> _What is expected_
What is the number of lines in the data holding the word "taken"? Give that number by itself.
**** Records for the exercise ****
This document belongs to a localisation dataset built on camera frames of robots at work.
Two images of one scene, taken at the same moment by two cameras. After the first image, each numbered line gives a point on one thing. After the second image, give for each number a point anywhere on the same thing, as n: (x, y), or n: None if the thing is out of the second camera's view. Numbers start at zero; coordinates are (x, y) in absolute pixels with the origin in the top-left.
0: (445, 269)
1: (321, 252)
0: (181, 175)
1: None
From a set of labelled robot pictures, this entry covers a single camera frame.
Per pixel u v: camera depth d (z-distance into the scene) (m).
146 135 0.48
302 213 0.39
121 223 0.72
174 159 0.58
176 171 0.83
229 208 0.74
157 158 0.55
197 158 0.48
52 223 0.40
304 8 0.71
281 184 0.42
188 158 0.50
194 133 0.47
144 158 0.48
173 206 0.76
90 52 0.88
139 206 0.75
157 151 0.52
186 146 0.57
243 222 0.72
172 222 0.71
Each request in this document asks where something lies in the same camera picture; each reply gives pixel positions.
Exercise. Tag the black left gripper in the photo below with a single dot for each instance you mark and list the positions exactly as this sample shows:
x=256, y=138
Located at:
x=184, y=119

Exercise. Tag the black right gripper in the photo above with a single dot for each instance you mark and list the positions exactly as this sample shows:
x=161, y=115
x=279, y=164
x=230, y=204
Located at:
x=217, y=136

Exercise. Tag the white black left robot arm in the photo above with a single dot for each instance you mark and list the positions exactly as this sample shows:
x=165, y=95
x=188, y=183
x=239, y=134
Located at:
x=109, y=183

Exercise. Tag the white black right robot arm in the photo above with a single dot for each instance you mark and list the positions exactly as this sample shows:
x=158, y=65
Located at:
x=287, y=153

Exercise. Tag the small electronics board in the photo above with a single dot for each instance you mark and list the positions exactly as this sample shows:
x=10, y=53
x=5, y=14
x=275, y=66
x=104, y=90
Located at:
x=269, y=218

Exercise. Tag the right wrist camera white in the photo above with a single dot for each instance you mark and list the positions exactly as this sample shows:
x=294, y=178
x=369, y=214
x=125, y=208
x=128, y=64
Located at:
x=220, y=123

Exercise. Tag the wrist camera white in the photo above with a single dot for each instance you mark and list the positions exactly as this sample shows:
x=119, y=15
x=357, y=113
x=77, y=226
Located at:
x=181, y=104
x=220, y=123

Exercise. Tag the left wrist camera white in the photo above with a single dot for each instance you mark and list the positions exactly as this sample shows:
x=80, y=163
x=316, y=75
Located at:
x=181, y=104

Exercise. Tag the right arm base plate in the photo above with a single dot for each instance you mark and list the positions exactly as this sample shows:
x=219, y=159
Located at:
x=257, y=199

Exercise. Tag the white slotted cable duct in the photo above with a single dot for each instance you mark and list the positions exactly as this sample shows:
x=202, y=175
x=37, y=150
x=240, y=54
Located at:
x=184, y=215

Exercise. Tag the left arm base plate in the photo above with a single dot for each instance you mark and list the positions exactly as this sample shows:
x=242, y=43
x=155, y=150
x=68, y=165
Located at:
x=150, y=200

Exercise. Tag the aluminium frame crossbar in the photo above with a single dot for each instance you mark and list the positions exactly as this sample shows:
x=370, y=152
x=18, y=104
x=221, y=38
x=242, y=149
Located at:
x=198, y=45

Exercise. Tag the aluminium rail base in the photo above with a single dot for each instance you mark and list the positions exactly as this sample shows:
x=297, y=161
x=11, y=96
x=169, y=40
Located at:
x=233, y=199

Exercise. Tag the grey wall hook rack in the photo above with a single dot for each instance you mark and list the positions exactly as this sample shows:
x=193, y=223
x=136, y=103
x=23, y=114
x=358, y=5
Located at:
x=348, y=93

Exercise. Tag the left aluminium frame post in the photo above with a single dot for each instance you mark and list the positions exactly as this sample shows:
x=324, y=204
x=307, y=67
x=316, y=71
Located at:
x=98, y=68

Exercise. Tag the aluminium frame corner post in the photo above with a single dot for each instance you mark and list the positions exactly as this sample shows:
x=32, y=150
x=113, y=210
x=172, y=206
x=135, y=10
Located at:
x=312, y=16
****
**** Records for the exercise ****
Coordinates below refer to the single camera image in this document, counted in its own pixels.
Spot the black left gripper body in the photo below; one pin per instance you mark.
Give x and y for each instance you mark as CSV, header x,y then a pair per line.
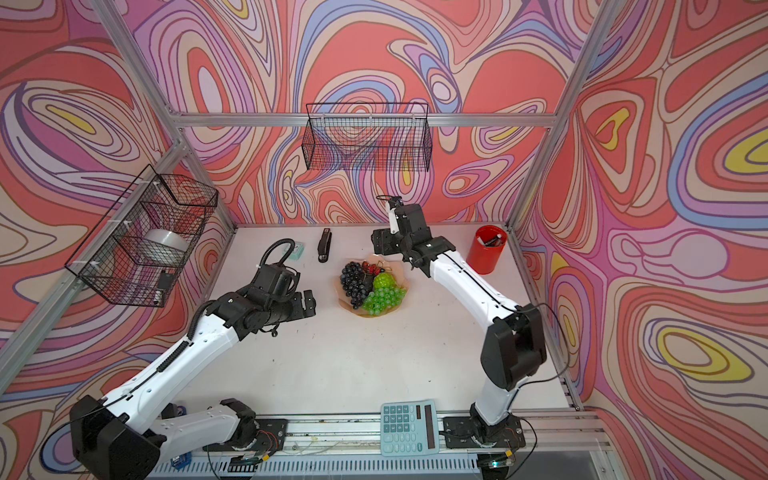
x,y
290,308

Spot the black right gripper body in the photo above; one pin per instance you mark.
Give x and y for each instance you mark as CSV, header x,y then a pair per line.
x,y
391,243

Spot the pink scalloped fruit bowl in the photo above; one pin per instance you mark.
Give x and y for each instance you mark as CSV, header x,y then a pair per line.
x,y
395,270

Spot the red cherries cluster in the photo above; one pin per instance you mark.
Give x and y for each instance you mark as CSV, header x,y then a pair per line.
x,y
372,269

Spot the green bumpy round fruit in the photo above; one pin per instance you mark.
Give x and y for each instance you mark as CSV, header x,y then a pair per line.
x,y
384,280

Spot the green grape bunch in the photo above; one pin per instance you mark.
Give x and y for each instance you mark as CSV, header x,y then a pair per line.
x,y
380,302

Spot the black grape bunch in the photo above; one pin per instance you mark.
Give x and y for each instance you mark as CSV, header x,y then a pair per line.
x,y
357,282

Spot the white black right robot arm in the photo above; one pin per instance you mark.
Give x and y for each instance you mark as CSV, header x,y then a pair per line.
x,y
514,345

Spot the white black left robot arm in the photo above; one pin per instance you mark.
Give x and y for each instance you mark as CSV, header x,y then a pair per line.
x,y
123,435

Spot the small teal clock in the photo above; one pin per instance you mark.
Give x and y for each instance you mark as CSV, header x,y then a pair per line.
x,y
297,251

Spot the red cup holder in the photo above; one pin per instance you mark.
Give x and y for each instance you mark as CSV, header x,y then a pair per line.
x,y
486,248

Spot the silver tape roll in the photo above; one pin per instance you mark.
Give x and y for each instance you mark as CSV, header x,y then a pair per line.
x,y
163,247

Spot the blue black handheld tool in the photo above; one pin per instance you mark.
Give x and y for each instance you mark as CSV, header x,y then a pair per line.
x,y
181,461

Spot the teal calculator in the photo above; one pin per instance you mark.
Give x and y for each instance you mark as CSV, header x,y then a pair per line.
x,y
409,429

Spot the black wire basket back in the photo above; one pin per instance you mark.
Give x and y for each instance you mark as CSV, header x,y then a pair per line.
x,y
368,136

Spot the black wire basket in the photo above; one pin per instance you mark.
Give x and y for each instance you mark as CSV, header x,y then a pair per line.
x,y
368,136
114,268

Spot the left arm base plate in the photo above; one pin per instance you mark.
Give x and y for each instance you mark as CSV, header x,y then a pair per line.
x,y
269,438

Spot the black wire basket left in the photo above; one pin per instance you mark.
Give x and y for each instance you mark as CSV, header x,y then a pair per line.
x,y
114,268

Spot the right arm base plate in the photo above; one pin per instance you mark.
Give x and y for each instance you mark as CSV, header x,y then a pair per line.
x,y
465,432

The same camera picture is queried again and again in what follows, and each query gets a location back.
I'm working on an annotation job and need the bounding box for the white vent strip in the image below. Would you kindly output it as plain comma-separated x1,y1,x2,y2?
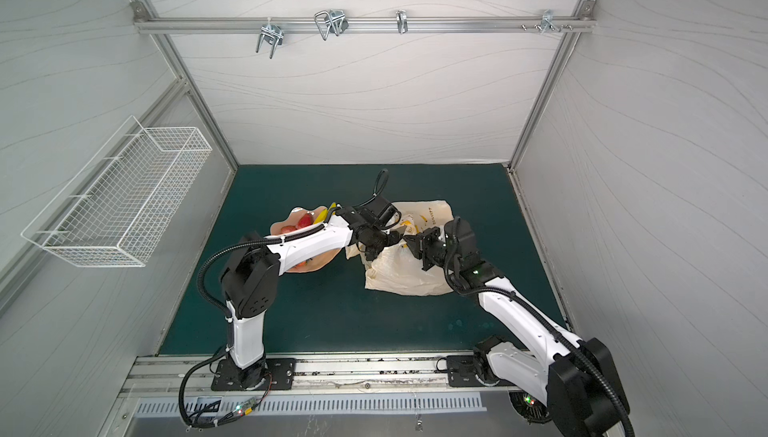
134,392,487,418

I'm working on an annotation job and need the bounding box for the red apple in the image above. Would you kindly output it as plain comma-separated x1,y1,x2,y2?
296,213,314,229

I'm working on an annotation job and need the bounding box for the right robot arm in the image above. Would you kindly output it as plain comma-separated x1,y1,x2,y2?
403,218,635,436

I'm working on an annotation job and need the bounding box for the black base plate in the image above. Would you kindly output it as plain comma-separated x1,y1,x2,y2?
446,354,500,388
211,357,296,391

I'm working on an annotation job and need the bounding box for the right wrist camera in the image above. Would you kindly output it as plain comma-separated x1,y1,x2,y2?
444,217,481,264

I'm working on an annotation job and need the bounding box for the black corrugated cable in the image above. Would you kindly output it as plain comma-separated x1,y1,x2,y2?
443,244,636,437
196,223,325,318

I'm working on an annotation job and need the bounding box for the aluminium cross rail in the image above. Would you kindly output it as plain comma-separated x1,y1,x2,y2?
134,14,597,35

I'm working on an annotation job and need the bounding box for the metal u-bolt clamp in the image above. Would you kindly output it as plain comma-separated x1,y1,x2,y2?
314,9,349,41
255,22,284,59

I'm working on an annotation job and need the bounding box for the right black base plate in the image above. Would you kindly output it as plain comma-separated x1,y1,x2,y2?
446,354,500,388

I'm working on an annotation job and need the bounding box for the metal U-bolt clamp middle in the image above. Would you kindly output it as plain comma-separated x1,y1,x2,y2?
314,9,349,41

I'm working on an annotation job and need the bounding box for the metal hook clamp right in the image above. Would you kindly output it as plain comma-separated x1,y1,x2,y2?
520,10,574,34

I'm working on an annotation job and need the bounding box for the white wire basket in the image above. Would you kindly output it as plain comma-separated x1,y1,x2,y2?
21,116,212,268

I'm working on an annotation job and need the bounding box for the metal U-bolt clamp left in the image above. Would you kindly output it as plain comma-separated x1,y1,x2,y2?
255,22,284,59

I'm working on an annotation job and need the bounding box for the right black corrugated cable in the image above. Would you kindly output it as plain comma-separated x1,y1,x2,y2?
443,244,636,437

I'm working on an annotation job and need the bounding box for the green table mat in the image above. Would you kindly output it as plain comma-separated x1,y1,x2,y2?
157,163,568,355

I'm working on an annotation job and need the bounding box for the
****
**** Records for the exercise ****
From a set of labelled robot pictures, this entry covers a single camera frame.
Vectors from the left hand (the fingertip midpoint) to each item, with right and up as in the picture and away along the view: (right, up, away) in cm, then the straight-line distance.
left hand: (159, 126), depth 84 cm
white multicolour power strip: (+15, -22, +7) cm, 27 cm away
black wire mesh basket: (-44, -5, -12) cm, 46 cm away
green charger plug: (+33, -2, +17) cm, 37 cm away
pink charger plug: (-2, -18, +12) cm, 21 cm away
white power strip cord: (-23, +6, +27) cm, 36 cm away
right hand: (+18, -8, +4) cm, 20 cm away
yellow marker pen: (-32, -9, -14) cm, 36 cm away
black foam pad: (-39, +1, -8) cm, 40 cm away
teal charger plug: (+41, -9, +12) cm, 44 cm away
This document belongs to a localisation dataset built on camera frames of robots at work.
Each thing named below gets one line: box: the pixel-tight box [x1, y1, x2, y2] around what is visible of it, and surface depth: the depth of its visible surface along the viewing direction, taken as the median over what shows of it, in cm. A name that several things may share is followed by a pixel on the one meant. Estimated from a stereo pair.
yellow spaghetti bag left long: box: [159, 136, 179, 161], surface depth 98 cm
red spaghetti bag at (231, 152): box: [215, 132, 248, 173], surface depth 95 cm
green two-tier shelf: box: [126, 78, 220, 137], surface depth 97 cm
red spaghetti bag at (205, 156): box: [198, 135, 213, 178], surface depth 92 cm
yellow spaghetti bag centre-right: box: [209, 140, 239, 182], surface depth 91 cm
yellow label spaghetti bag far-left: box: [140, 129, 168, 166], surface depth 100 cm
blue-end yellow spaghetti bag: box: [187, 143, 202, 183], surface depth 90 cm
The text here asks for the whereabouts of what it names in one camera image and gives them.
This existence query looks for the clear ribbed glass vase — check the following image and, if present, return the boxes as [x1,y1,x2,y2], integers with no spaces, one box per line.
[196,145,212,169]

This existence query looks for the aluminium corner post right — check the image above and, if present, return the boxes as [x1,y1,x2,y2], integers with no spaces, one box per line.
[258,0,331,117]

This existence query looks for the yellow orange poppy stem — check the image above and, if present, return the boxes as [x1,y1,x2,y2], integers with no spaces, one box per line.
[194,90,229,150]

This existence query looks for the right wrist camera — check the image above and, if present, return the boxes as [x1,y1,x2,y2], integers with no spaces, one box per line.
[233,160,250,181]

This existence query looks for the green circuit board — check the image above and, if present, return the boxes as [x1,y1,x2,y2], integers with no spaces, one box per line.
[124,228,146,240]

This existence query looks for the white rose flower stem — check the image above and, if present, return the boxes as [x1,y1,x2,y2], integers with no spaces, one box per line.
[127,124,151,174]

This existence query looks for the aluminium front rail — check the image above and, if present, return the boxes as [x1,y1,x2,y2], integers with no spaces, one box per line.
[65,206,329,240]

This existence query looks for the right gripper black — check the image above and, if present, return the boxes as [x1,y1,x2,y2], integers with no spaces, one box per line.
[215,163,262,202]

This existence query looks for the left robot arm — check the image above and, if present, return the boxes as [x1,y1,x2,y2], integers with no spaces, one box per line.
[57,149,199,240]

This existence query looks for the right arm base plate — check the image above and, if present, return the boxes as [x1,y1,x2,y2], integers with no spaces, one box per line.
****
> _Final answer_
2